Путешествие продолжительностью более года подходило к концу. В Орлеане королеву встречал Генрих III, соизволивший выйти навстречу матери и даже поблагодарить ее за то, что она, не считаясь ни с годами (в пути она отметила свой шестидесятый день рождения), ни с болезнями (в Лангедоке ее крепко прихватило), ни с тяготами пути, сделала для сохранения мира в королевстве. От слов признательности, произнесенных обожаемым сыном, Екатерина словно помолодела. Разом забылись огорчения, усталость, болезни, и она опять была готова сражаться за трон Валуа. В Париже, где уже знали, чего она сумела добиться без оружия, без кровопролития и даже без демонстрации силы, за исключением силы убеждения и королевского авторитета, готовили ей триумфальную встречу.
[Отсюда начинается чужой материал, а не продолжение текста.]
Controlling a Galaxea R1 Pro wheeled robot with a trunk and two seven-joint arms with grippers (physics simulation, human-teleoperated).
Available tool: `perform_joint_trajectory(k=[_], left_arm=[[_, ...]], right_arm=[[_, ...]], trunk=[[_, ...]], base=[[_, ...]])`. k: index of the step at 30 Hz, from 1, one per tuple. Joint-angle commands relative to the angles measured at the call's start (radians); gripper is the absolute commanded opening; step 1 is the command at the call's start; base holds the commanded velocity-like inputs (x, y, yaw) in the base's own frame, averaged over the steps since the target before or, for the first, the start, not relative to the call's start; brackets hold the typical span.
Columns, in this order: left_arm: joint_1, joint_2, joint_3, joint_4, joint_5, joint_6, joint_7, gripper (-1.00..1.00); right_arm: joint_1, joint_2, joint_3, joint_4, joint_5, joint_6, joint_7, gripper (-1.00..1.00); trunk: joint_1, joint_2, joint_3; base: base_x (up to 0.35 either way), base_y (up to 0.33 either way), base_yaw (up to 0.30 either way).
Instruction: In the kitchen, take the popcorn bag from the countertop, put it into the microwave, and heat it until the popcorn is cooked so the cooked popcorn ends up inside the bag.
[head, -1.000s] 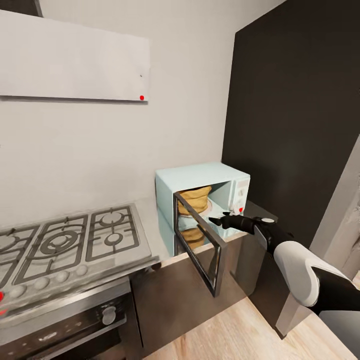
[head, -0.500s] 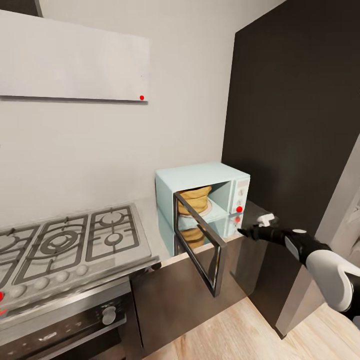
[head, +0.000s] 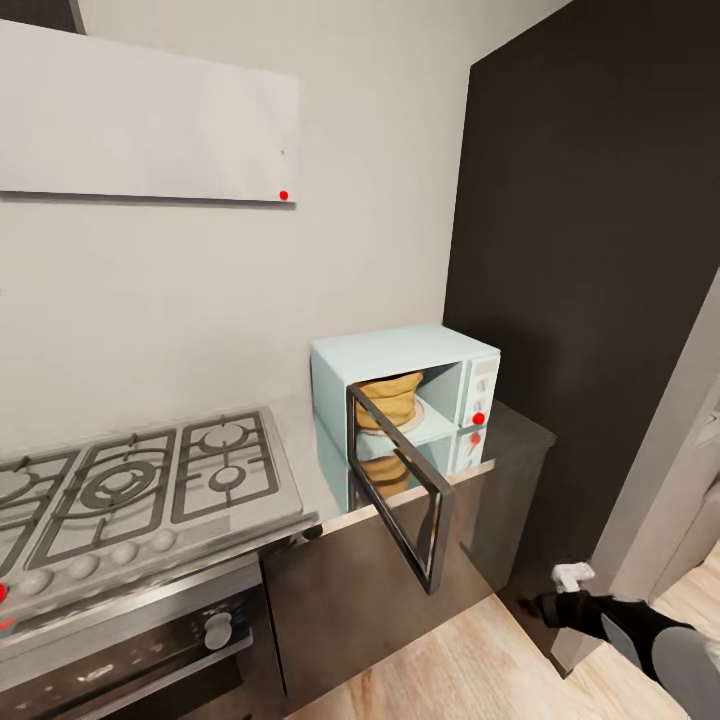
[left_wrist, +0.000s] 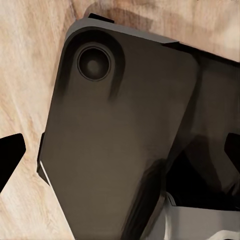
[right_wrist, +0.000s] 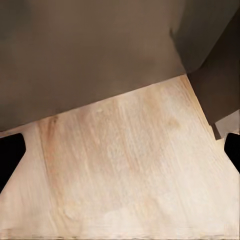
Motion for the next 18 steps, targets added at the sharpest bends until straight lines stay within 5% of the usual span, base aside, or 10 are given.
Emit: perform_joint_trajectory(k=[1, 9, 18], left_arm=[[0.000, 0.000, 0.001, -0.001, 0.004, -0.002, 0.000, 1.00], [0.000, 0.000, 0.001, -0.001, 0.005, -0.002, 0.000, 1.00], [0.000, 0.000, 0.001, -0.001, 0.005, -0.002, 0.000, 1.00]], right_arm=[[0.009, -0.001, -0.010, 0.002, 0.006, 0.001, 0.000, 1.00], [0.136, 0.008, -0.010, 0.003, 0.003, 0.000, -0.052, 1.00], [0.303, 0.036, -0.015, 0.007, -0.005, -0.012, -0.237, 1.00]], trunk=[[0.000, -0.001, -0.001], [0.000, -0.001, -0.001], [0.000, -0.001, -0.001]], base=[[0.000, 0.000, 0.000], [0.000, 0.000, 0.000], [0.000, 0.000, 0.000]])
Какой сюрприз для «Черной королевы»! Она смогла завоевать Париж, и это было ее самой большой победой. Каково было добиться уважения от города, ненавидевшего ее с первого дня появления в нем! 14 ноября 1579 года нотабли и жители столицы, выйдя длинной процессией на Орлеанскую дорогу, за лье от городских ворот встречали Екатерину Медичи.